____ Available data
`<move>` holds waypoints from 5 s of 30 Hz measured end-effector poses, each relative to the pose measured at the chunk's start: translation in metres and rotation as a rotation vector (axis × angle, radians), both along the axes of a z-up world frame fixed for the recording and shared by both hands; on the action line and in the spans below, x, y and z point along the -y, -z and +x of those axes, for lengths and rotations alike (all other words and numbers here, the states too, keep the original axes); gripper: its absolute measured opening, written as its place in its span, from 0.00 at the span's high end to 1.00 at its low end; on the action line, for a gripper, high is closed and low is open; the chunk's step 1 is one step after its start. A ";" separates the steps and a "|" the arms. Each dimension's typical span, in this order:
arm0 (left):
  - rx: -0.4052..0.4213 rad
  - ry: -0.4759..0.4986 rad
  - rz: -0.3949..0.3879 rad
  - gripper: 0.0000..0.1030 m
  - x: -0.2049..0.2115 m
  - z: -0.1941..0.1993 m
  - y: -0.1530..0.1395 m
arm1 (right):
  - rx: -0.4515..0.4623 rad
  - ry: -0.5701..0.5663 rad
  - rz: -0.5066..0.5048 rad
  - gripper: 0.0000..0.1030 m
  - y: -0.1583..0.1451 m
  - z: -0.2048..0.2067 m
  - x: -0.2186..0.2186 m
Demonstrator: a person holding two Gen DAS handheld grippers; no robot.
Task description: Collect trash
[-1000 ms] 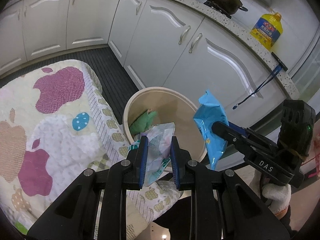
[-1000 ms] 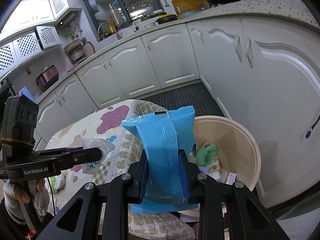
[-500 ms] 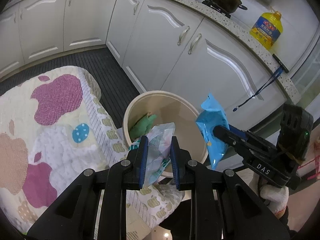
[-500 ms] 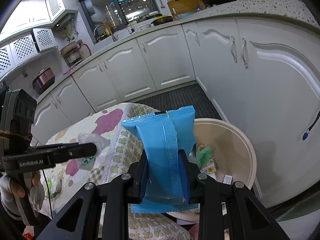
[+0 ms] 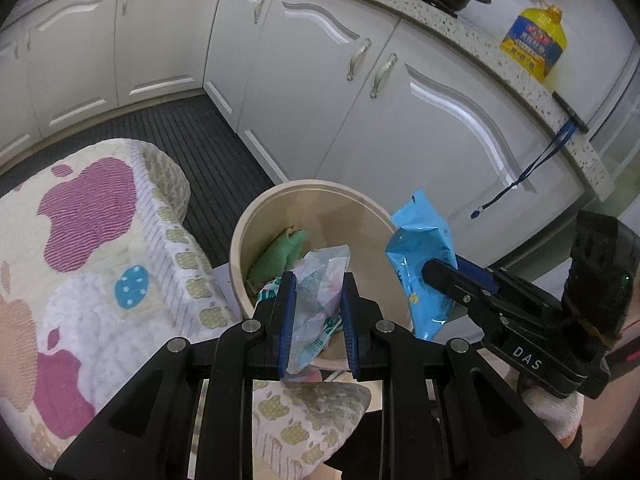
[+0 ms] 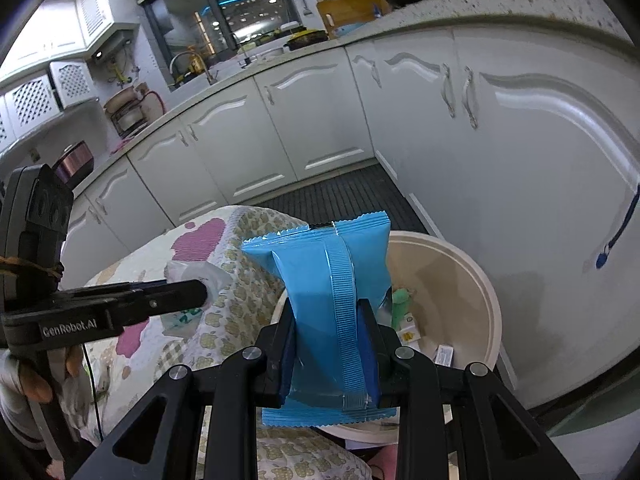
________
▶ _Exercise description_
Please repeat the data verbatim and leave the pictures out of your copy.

▶ _Solution for this task_
`<move>` holds waypoints from 5 s of 30 Hz measured end-effector poses, each relative to the pose measured at the chunk's start: translation in metres and rotation as a rotation vector (axis × angle, radians), both along the axes of a z-up world frame fixed for the recording and shared by both hands; on the action line and in the spans below, x, y and z point along the -y, -z and +x of those axes, for lengths and rotations alike (all other words and numbers here, the states too, keep the original axes); gripper: its absolute measured opening, written as its place in its span, from 0.00 at the span's high end to 1.00 at its low end; on the action line, for a gripper, high is closed and low is open; the chunk's step 1 is one step after its start. A ";" separates the steps and a "|" the arms. Each dimension's typical span, in this order:
arm0 (left):
  - rx: -0.4052..0.4213 rad
  - ry: -0.4759..0.4986 rad
  - rz: -0.3949..0.3879 rad
  - gripper: 0.0000..0.1030 m
  - x: -0.2049..0.2115 m
  - z: -0.1941..0.1993 m
  - y: -0.1530..0.1395 m
arm1 (right):
  - rx: -0.4515..0.4623 rad
  - ry: -0.5701..0.5663 rad
  - rz: -0.5066..0.5048 rad
  - gripper: 0.0000..0.1030 m
  - y: -0.1583..0.1451 m
  - z: -0.2048..0.2067 m
  - x: -0.2186..0.2186 m
Demonstrator: a person holding two Gen DAS handheld grippers; no robot.
Task description: Collect trash
[-1000 ms] 
[-1000 ms] 
[-500 ms] 
[-500 ms] 
[+0 ms] 
[+0 ms] 

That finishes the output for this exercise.